TASK TO CARRY OUT
Reproduce word for word the lines between those holding "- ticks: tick" and "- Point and", inclusive, and nothing else from the data below.

(Items from a data source)
————————

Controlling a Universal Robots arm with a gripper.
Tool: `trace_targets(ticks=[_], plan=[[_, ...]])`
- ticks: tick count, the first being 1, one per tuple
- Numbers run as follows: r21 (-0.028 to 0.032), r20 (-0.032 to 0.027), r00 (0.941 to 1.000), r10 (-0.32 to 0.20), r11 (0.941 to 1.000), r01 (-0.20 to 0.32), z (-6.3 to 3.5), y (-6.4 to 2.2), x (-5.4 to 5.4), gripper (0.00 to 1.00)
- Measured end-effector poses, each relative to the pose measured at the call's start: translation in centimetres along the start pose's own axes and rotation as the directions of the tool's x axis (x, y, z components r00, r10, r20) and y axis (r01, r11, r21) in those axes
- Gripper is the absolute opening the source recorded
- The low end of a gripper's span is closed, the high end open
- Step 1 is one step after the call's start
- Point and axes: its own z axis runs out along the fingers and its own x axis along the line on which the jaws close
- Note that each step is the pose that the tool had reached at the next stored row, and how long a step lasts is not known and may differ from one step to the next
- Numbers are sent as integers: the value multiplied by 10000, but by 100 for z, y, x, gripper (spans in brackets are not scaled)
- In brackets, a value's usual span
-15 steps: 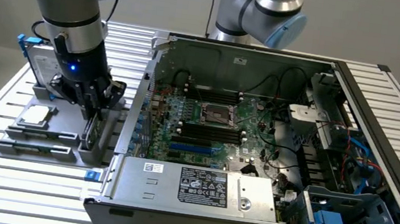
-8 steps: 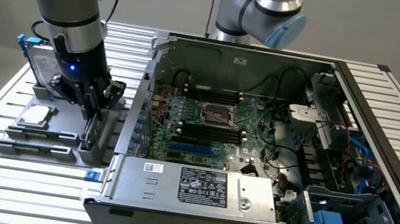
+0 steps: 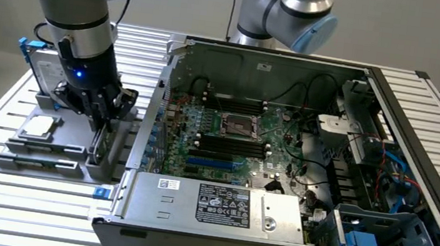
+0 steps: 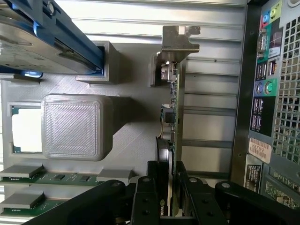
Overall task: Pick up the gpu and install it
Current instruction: 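Pick up the gpu and move the gpu toward the slot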
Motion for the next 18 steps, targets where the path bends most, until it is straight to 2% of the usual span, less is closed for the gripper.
trace_targets(ticks=[3, 9, 15, 18], plan=[[-21, 1, 10000, -1, 10000, 1, -22, 0, -1, 27], [-141, 6, 10000, -2, 9999, 2, -143, 1, 5, 27], [-286, 13, 10000, -4, 9996, 4, -305, 2, 13, 27], [-323, 16, 10000, -2, 9995, 3, -410, 2, 14, 27]])
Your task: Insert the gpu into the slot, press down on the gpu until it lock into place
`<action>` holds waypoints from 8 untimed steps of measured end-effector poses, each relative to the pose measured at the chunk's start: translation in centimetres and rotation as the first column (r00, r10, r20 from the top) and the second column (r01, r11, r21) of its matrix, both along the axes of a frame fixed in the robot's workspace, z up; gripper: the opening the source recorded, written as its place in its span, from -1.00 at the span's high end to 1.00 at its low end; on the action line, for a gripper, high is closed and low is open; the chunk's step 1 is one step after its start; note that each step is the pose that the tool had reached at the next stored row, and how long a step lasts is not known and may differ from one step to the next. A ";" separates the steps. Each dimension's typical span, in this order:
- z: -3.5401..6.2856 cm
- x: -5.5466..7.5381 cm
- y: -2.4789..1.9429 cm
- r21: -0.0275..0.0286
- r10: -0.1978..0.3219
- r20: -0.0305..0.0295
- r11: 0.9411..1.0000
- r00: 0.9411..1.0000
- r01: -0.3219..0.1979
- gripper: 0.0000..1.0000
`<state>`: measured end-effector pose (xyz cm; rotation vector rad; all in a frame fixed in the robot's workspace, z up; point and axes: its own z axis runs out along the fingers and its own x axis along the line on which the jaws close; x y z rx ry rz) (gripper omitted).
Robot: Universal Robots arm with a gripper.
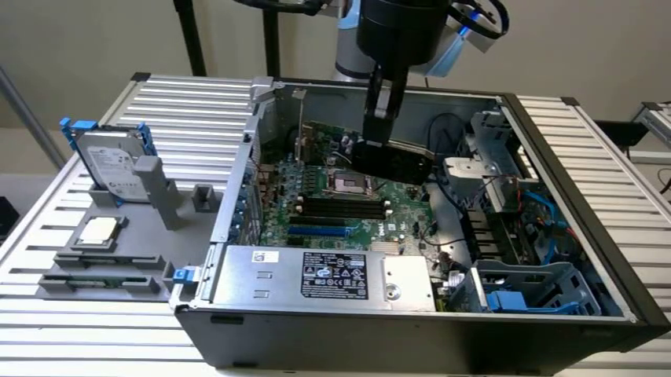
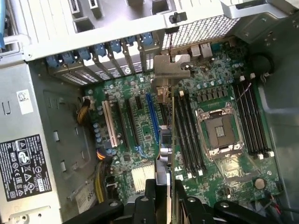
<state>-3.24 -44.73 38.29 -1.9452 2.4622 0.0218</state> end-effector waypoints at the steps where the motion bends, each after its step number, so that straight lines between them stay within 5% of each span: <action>1: -0.09 0.0 0.00 0.000 0.018 0.001 1.000 1.000 -0.018 0.47; 8: -0.88 0.0 0.00 0.003 0.144 0.005 0.990 0.990 -0.144 0.47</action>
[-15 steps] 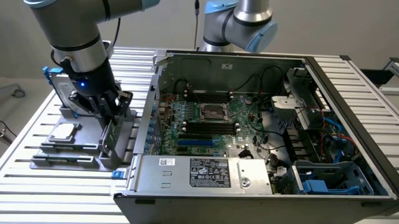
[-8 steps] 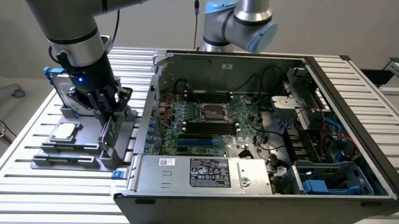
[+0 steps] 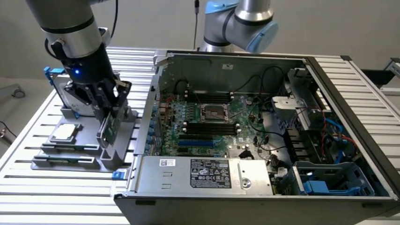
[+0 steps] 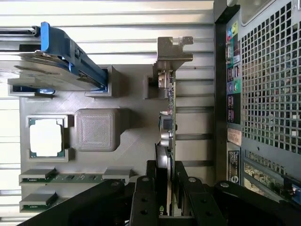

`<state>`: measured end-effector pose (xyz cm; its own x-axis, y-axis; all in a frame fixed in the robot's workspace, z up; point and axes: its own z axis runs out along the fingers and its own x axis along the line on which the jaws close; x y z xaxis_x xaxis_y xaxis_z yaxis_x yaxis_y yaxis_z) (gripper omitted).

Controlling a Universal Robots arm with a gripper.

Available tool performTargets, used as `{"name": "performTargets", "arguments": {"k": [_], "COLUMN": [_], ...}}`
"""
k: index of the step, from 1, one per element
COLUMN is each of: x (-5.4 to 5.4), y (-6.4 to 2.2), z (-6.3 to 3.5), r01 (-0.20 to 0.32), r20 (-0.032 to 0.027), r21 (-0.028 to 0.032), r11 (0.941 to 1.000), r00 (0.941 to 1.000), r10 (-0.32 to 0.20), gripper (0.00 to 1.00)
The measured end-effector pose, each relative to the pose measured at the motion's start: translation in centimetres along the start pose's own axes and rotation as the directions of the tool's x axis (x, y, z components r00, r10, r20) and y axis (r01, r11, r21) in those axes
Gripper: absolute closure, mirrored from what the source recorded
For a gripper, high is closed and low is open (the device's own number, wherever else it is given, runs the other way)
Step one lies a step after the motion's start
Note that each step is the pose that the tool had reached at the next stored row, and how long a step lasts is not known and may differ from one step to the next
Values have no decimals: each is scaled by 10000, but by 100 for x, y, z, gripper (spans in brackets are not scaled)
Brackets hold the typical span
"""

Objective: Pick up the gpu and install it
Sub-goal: 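Pick up the gpu and move the gpu toward the slot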

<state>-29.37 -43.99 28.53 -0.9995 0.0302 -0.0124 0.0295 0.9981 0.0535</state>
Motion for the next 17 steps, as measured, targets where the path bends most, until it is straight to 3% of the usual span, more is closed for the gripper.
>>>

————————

FINISHED EXERCISE
- ticks: tick count, the first being 1, one per tuple
- Numbers run as follows: r21 (-0.028 to 0.032), r20 (-0.032 to 0.027), r00 (0.941 to 1.000), r10 (-0.32 to 0.20), r11 (0.941 to 1.000), r01 (-0.20 to 0.32), z (-6.3 to 3.5), y (-6.4 to 2.2), x (-5.4 to 5.4), gripper (0.00 to 1.00)
- Measured end-effector poses, each relative to the pose measured at the call's start: translation in centimetres along the start pose's own axes and rotation as the directions of the tool's x axis (x, y, z components r00, r10, r20) and y axis (r01, r11, r21) in those axes
- Gripper is the absolute opening the source recorded
- The low end of a gripper's span is closed, the high end open
- Step 1 is one step after the call's start
- Point and axes: its own z axis runs out along the fingers and its own x axis along the line on which the jaws close

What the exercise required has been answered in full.